Speaker
Description
Nowadays, several highly qualified and easy-to-use continuous-energy Monte Carlo particle transport codes have been developed, and numerical simulations related to the nuclear reactor physics and the radiation shielding are conducted with them. However, the deterministic method is still important since it is free from statistical uncertainties and simulation results can be obtained faster with it than with the Monte Carlo codes. In the deterministic methods, energy discretization is required, so energy-averaged (multi-group) nuclear data are essential.
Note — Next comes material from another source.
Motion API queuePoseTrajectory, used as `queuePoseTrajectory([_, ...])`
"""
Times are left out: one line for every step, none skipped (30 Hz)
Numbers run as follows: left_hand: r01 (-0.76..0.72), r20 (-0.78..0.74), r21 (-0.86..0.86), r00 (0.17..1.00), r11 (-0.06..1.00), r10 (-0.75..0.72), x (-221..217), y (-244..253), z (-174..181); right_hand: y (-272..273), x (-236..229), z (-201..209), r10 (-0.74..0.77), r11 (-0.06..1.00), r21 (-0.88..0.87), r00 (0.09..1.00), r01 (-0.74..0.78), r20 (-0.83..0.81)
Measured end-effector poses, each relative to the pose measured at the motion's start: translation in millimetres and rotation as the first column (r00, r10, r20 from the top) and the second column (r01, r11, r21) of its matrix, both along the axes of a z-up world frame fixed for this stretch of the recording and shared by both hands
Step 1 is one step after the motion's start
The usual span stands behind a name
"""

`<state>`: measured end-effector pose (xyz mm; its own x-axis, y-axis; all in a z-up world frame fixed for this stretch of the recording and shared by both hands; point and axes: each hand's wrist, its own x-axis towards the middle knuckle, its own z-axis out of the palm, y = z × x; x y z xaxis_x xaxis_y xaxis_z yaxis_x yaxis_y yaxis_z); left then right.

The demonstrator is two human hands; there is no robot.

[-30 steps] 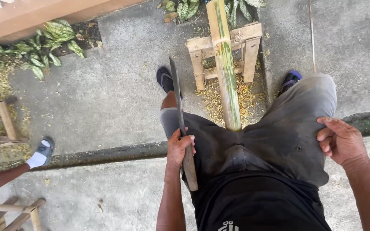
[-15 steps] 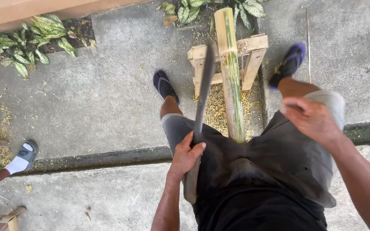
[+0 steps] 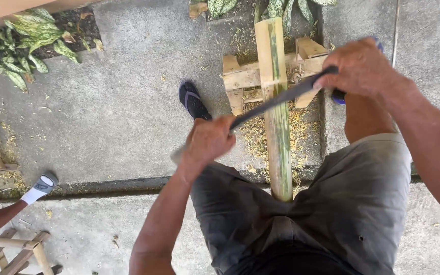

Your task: The recorder uses a machete to shave the outer layer off a bamboo pole while it is held in a wooden stand.

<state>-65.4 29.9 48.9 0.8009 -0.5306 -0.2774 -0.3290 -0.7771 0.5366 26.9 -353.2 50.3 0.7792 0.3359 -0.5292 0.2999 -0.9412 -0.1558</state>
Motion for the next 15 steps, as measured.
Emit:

A deterministic reactor physics code system CBZ has been being developed at Hokkaido University for the research work in the field of nuclear reactor physics, and now it is utilized for various applications in the nuclear reactor physics such as fast reactor core design work. The application field of CBZ is now being enlarged to the temperature profile calculations at the nuclear waste repository site and the optimization study of the neutron source for medical
use.
With CBZ, various types of numerical simulations can be conducted such as the nuclear reactor kinetics calculations with the explicit fission product model, nuclear fuel depletion calculations with the detailed or compressed depletion chain, sensitivity and uncertainty analyses on nuclear fuel burnup characteristics with the help of the generalized perturbation theory, and so on. For these simulations, relevant nuclear data such as reaction cross
sections for neutron and photon, photon generation data, decay and fission yield data for fuel burnup and delayed neutron emission, and the covariance data.
As mentioned above, CBZ is based on the deterministic method, so the multi-group nuclear data are essential. The NJOY99 and NJOY2016 have been used to generate multi-group data so far, but now the new codes FRENDY and FRENDY/MG have been adopted to the multi-group data generation system in CBZ.